La Banque centrale européenne s’est finalement jointe jeudi à la lutte contre l’inflation, attribuant à la présidente Christine Lagarde des taux d’intérêt surprenants d’un demi-point. D’autant plus que la démission de Mario Draghi de la tête du gouvernement italien le même jour met en lumière les risques qu’elle estime encore devoir gérer pour la BCE.
Cette décision est la première hausse de taux de la BCE en 11 ans et la fin de huit années d’un taux de dépôt négatif, qui était le dernier à moins 0,5 %. Jusqu’à une fuite dans les médias cette semaine, la banque centrale était prévue pour une hausse d’un quart de point maintenant et une autre en septembre.
La volonté de Mme Lagarde d’effrayer les marchés témoigne du grave problème d’inflation de la zone euro. Les prix à la consommation ont augmenté de 8,6 % en glissement annuel en juin. La position accommodante de Mme Lagarde sur la Réserve fédérale américaine a affaibli l’euro, qui est tombé sous la parité face au dollar la semaine dernière et a menacé de poursuivre l’inflation des prix à l’importation.
Pourtant, la BCE estime que sa nouvelle position belliciste présente des risques – et le fiasco de Rome révèle le plus grand. La démission de M. Draghi est le dernier exemple d’instabilité politique en Italie, mais pourrait effrayer les marchés plus que d’habitude car il était le grand espoir économique de son pays. Il comprend les changements fiscaux et politiques nécessaires pour restaurer la santé économique de l’Italie et a tenté de mettre en œuvre certains d’entre eux.
Son départ pourrait annoncer une autre ère de gaspillage et d’aversion pour la réforme. La BCE considère cela comme le problème de la banque centrale car les investisseurs s’inquiètent de la capacité de Rome à financer sa dette. L’écart entre le taux d’intérêt des obligations italiennes et l’actif refuge de référence de la zone euro, le Bund allemand, a approché 2,4 points de pourcentage jeudi.
Lors de la crise de la zone euro il y a dix ans, l’élargissement des spreads a signalé les craintes du marché que l’euro était sur le point de se briser. C’est une préoccupation mineure maintenant, mais la BCE se dit préoccupée par le fait que des taux d’intérêt gouvernementaux extrêmement différents pourraient entraver la capacité de la BCE à diriger l’économie de la zone euro.
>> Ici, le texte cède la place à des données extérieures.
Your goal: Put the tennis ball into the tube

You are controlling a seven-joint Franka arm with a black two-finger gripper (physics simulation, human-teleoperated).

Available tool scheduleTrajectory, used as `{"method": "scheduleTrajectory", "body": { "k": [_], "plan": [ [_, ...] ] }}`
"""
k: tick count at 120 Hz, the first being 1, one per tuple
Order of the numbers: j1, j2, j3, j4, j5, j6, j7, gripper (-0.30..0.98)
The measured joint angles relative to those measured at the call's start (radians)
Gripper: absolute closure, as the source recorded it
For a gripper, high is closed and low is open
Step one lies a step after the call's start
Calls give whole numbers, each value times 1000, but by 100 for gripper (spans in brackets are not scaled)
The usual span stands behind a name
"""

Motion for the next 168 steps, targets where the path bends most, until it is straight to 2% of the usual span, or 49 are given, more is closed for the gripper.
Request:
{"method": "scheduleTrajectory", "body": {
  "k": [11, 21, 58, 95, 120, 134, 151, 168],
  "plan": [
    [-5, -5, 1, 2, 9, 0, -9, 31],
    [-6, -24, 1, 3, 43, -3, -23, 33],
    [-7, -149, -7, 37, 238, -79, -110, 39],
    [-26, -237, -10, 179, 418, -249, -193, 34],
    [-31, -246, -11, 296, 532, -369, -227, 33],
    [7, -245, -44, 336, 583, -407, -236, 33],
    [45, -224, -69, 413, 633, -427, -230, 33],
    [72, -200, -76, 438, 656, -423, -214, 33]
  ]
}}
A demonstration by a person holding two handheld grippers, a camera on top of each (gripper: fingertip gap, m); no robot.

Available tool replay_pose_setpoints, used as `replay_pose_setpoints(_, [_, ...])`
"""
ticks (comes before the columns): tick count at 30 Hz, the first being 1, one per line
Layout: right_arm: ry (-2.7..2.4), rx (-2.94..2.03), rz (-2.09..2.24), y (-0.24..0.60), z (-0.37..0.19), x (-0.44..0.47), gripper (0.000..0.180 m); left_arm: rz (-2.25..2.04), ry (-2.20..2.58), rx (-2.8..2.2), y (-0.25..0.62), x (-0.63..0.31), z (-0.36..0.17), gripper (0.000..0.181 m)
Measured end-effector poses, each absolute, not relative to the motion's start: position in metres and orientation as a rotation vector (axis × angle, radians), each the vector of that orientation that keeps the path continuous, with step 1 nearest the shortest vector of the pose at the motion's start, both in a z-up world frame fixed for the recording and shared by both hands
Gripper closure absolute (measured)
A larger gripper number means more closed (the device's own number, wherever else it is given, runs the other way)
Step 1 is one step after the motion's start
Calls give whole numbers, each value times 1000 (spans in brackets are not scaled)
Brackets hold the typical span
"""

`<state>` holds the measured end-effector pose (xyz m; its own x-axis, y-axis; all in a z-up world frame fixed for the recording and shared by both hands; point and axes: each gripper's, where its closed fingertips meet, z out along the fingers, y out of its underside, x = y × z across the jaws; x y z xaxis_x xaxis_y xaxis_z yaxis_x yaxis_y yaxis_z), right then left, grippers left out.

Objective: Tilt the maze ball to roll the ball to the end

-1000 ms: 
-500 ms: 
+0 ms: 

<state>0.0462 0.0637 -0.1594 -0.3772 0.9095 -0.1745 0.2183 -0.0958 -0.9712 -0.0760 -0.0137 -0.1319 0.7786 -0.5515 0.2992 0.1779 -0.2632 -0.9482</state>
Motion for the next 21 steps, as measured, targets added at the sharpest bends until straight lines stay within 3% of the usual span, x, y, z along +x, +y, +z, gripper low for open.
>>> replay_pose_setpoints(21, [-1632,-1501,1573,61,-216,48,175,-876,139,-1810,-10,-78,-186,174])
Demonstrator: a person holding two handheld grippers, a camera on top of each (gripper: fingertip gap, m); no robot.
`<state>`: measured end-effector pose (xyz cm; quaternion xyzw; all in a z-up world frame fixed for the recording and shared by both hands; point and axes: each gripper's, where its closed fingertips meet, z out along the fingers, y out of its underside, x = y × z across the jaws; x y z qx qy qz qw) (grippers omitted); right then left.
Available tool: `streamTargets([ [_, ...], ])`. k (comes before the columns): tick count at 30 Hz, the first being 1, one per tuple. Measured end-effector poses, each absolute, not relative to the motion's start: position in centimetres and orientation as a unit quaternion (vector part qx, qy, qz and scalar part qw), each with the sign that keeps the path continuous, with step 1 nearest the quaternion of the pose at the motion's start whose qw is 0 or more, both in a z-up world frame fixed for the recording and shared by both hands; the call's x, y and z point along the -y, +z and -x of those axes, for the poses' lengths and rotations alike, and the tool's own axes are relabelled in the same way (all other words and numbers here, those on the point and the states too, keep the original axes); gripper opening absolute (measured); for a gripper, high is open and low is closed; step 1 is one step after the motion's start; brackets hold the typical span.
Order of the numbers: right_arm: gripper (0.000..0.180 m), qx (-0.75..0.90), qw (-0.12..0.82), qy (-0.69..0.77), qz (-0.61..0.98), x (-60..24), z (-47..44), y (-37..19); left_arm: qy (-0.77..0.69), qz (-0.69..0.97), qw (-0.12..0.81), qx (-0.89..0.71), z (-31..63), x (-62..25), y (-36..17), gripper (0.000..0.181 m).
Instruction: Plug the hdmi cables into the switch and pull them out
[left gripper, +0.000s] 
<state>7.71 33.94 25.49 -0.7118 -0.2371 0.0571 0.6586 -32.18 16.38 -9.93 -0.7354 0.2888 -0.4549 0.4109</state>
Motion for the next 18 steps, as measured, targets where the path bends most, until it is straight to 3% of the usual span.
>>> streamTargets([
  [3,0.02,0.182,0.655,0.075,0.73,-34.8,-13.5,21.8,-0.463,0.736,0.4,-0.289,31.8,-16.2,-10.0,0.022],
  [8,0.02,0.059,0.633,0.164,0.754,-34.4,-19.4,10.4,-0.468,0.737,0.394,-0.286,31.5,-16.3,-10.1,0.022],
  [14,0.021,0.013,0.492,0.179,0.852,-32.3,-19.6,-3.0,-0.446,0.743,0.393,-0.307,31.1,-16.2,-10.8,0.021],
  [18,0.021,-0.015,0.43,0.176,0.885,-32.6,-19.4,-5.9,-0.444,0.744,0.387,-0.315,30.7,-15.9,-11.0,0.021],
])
Cela explique le retard de la BCE dans le resserrement et pourquoi la décision de jeudi envoie un message mitigé. La BCE a relevé ses taux et a refusé de fournir une prévision de taux ferme pour l’avenir – un manque de « forward guidance » qui est en soi un avertissement d’un resserrement imminent. Mais la banque centrale refuse également de faire des plans pour réduire la taille de son portefeuille obligataire avant 2024.
Mme Lagarde a également créé un nouvel outil de protection contre les reports pour permettre à la BCE d’acheter des obligations italiennes et autres spécifiquement pour supprimer leurs spreads et subventionner l’obligation d’État. Cela va à l’encontre du message anti-inflationniste que veut envoyer Mme Lagarde et entraînera la BCE dans des querelles politiques et juridiques.
Quant à M. Draghi, son destin résume les défis de l’Europe qui ont peu à voir avec la politique monétaire. Sa compréhension aiguë des malheurs économiques de l’Italie ne se reflète pas plus largement dans ses partis, ses politiciens ou ses électeurs. À moins qu’ils n’admettent le problème, même pour les compétences impressionnantes de Draghi-san, il sera difficile de sauver le pays.
Le départ de M. Draghi signifie également la perte d’une voix forte pour l’Ukraine. À moins que d’autres politiciens comme le français Emmanuel Macron ou l’allemand Olaf Scholz ne puissent voir où se situent les intérêts stratégiques de l’Europe, une simple banque centrale ne pourra pas faire grand-chose pour sauver le bloc.